LE BATARD.--Oui, sans doute, vos tambours vont crier quand vous les battrez, et vous en ferez autant quand vous serez battus. Que le bruit d'un de tes tambours réveille seulement un écho, et dans le même instant un autre tambour déjà suspendu te renverra un son tout aussi bruyant que le tien. Fais-en retentir un autre, et un second ira aussi bruyant que le tien ébranler l'oreille du firmament, et insulter le tonnerre à la bouche sonore.
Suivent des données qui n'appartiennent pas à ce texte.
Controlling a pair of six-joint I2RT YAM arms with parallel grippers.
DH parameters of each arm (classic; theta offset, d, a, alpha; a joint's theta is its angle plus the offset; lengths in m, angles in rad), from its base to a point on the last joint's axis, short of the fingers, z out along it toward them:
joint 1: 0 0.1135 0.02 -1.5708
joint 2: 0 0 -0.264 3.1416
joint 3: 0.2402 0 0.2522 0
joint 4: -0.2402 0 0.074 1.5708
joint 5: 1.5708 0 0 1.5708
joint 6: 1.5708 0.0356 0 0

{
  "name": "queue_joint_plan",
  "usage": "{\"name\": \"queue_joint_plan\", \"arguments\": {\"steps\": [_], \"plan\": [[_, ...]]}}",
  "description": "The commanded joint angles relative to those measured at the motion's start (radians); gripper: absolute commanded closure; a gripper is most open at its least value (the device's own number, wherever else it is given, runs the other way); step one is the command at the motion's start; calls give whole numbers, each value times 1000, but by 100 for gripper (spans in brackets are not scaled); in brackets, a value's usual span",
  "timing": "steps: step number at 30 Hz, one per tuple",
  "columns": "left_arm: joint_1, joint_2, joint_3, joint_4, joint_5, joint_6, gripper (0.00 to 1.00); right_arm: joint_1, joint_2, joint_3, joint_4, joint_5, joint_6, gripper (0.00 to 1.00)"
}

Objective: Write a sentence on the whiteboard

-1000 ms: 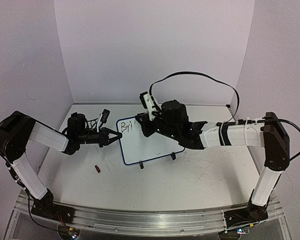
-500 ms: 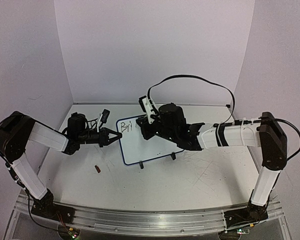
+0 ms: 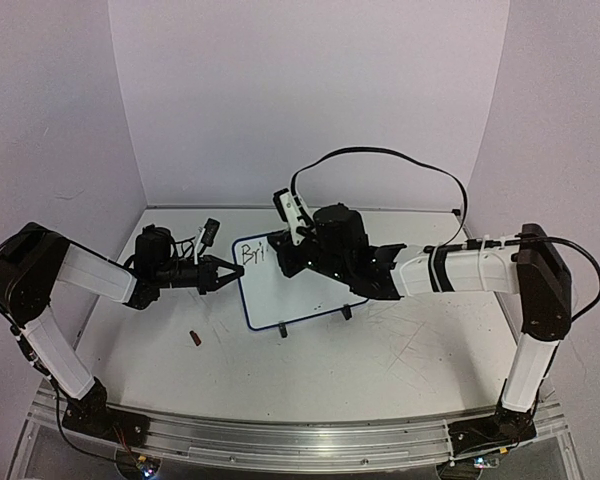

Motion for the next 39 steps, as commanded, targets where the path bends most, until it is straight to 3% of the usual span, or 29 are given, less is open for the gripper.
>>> {"name": "queue_joint_plan", "arguments": {"steps": [1, 26, 39], "plan": [[4, -20, 31, -28, -72, 73, 100, 4, 10, 36, 22, 34, 15, 100], [4, -17, 33, -29, -55, 73, 100, 4, 40, 63, 11, 133, 24, 100], [4, -16, 34, -30, -54, 74, 100, 4, 68, 91, -13, 94, 21, 100]]}}
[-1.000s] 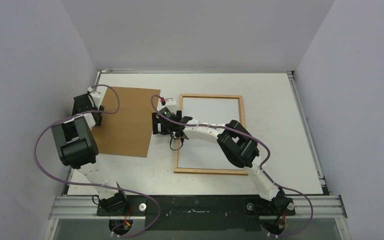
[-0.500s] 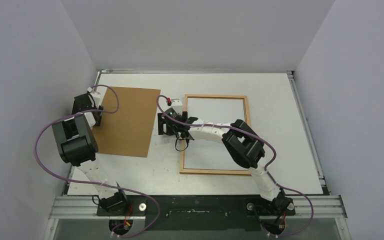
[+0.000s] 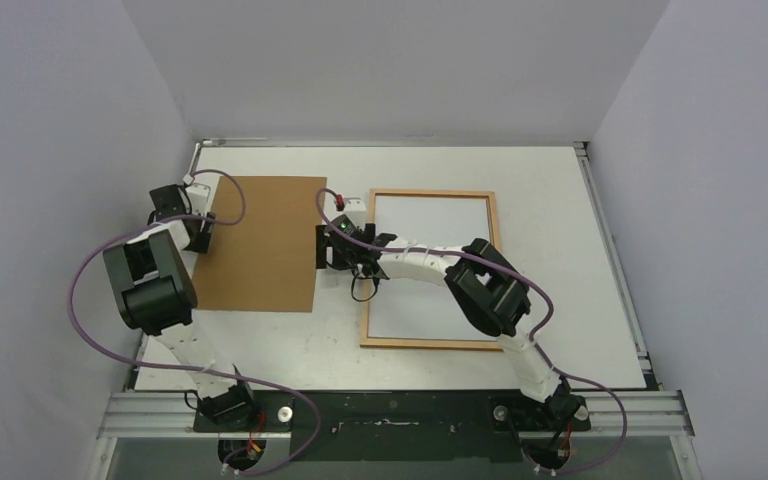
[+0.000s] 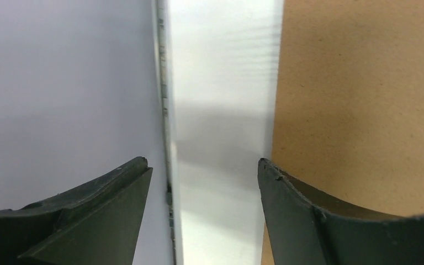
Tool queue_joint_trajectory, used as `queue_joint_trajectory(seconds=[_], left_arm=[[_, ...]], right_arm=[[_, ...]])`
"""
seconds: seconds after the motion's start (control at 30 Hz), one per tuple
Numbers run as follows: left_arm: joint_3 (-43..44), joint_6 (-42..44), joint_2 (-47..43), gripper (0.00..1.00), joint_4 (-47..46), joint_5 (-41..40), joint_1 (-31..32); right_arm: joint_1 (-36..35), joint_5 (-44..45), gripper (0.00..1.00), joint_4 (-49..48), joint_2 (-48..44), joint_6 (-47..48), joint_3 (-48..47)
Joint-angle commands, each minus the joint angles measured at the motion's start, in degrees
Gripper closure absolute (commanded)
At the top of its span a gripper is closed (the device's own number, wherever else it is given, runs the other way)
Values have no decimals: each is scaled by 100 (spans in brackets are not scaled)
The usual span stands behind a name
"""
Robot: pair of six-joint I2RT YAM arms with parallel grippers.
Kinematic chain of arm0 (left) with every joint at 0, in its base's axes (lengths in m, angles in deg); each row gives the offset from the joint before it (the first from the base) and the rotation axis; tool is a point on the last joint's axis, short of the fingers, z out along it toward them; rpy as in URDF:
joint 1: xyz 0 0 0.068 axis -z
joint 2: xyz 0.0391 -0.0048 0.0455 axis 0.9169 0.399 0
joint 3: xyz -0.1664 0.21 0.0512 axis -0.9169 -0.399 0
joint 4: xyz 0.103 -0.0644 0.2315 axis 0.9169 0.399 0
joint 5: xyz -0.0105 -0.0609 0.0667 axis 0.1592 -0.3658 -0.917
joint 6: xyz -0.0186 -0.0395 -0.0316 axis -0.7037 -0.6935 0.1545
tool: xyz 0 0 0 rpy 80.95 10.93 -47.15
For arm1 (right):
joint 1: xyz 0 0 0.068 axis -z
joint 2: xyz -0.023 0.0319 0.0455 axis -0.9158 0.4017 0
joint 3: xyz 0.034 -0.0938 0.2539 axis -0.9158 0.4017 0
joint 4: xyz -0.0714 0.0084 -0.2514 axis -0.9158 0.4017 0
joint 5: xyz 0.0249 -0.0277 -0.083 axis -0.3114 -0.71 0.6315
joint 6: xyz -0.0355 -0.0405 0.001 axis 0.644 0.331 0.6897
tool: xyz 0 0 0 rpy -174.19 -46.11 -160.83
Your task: Put the photo into the frame
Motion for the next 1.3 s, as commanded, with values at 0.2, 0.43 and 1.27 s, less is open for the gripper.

Ne se fiant pas à ce légat qui boite des deux côtés et dont il s'est servi par jeu plutôt que par nécessité, le belliqueux Jean est là tout près: sur son front siège la mort aux côtes décharnées, dont l'occupation sera aujourd'hui de se régaler de milliers de Français.

LOUIS.--Battez, tambours, que nous allions chercher ce danger.

LE BATARD.--Et tu le trouveras, dauphin, n'en doute pas.

(Ils sortent.)

SCÈNE III

La scène est toujours en Angleterre.--Un champ de bataille.

Alarmes.--Entrent LE ROI JEAN ET HUBERT.

LE ROI JEAN.--Comment la journée tourne-t-elle pour nous? Oh! dis-le-moi, Hubert.

HUBERT.--Mal, j'en ai peur. Comment se trouve Votre Majesté?